* _WHAT IS REQUIRED_: Write out all of the data again, exactly as it reads.
--------------------
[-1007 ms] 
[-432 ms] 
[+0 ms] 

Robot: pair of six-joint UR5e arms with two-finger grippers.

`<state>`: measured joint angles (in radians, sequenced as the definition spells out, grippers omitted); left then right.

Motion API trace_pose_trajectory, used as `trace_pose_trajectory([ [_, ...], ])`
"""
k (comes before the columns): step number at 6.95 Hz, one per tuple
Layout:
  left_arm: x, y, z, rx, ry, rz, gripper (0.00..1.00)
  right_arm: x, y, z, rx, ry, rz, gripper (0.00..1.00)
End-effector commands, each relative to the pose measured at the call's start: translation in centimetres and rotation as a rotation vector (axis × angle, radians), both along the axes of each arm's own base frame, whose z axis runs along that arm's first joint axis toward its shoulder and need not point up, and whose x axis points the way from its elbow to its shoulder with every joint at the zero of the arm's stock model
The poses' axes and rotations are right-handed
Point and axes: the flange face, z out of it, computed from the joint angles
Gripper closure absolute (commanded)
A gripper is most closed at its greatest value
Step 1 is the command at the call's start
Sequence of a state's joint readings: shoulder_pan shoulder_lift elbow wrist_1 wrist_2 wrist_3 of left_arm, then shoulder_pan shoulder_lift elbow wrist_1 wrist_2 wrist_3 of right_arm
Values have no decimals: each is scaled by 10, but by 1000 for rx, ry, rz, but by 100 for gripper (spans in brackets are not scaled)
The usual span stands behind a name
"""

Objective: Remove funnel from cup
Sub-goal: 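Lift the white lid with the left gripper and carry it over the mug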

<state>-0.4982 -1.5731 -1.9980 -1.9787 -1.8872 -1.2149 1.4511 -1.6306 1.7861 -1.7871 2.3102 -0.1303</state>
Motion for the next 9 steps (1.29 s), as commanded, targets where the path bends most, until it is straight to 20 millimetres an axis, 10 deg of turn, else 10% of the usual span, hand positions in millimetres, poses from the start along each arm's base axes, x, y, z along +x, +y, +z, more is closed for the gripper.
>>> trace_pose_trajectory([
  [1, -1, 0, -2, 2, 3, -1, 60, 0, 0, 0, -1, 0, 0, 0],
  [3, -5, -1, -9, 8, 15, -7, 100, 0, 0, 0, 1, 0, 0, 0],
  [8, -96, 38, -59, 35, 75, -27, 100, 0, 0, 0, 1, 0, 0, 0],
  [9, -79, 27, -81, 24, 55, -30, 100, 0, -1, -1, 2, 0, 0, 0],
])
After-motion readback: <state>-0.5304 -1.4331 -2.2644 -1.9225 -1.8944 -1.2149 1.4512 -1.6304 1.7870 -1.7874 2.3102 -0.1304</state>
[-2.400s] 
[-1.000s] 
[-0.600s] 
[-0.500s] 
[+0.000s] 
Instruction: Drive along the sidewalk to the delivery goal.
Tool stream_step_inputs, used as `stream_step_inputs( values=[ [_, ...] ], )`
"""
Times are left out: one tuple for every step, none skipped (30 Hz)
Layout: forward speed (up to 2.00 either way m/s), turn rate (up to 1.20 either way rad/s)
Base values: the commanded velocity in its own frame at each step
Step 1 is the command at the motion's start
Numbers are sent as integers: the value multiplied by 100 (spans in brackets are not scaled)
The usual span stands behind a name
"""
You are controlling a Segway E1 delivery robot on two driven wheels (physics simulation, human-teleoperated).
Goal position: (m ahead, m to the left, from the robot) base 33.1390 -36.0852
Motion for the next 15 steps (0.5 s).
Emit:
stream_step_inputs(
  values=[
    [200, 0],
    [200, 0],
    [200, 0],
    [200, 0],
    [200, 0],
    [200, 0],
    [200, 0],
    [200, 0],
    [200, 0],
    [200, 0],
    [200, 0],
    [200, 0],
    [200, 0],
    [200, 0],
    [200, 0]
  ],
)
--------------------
* _REPLY TO THE TASK_:
[-1007 ms] 
[-432 ms] 
[+0 ms] 

Robot: pair of six-joint UR5e arms with two-finger grippers.

`<state>`: measured joint angles (in radians, sequenced as the definition spells out, grippers omitted); left then right.

Motion API trace_pose_trajectory, used as `trace_pose_trajectory([ [_, ...], ])`
"""
k (comes before the columns): step number at 6.95 Hz, one per tuple
Layout:
  left_arm: x, y, z, rx, ry, rz, gripper (0.00..1.00)
  right_arm: x, y, z, rx, ry, rz, gripper (0.00..1.00)
End-effector commands, each relative to the pose measured at the call's start: translation in centimetres and rotation as a rotation vector (axis × angle, radians), both along the axes of each arm's own base frame, whose z axis runs along that arm's first joint axis toward its shoulder and need not point up, and whose x axis points the way from its elbow to its shoulder with every joint at the zero of the arm's stock model
The poses' axes and rotations are right-handed
Point and axes: the flange face, z out of it, computed from the joint angles
Gripper closure absolute (commanded)
A gripper is most closed at its greatest value
Step 1 is the command at the call's start
Sequence of a state's joint readings: shoulder_pan shoulder_lift elbow wrist_1 wrist_2 wrist_3 of left_arm, then shoulder_pan shoulder_lift elbow wrist_1 wrist_2 wrist_3 of right_arm
Values have no decimals: each is scaled by 10, but by 1000 for rx, ry, rz, but by 100 for gripper (spans in brackets are not scaled)
The usual span stands behind a name
"""

Objective: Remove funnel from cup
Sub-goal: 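Lift the white lid with the left gripper and carry it over the mug
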
<state>-0.4982 -1.5731 -1.9980 -1.9787 -1.8872 -1.2149 1.4511 -1.6306 1.7861 -1.7871 2.3102 -0.1303</state>
Motion for the next 9 steps (1.29 s), as commanded, targets where the path bends most, until it is straight to 20 millimetres an axis, 10 deg of turn, else 10% of the usual span, hand positions in millimetres, poses from the start along each arm's base axes, x, y, z along +x, +y, +z, more is closed for the gripper.
>>> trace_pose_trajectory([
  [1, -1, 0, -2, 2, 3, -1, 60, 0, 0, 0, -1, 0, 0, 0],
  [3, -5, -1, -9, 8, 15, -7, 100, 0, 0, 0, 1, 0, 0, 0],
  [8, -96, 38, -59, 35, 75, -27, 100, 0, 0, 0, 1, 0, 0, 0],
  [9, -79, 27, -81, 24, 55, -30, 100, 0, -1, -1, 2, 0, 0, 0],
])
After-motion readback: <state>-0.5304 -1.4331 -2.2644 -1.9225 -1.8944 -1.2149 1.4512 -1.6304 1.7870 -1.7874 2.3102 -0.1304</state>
[-2.400s] 
[-1.000s] 
[-0.600s] 
[-0.500s] 
[+0.000s] 
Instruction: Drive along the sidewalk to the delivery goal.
Tool stream_step_inputs, used as `stream_step_inputs( values=[ [_, ...] ], )`
"""
Times are left out: one tuple for every step, none skipped (30 Hz)
Layout: forward speed (up to 2.00 either way m/s), turn rate (up to 1.20 either way rad/s)
Base values: the commanded velocity in its own frame at each step
Step 1 is the command at the motion's start
Numbers are sent as integers: the value multiplied by 100 (spans in brackets are not scaled)
The usual span stands behind a name
"""
You are controlling a Segway E1 delivery robot on two driven wheels (physics simulation, human-teleoperated).
Goal position: (m ahead, m to the left, from the robot) base 33.1390 -36.0852
Motion for the next 15 steps (0.5 s).
Emit:
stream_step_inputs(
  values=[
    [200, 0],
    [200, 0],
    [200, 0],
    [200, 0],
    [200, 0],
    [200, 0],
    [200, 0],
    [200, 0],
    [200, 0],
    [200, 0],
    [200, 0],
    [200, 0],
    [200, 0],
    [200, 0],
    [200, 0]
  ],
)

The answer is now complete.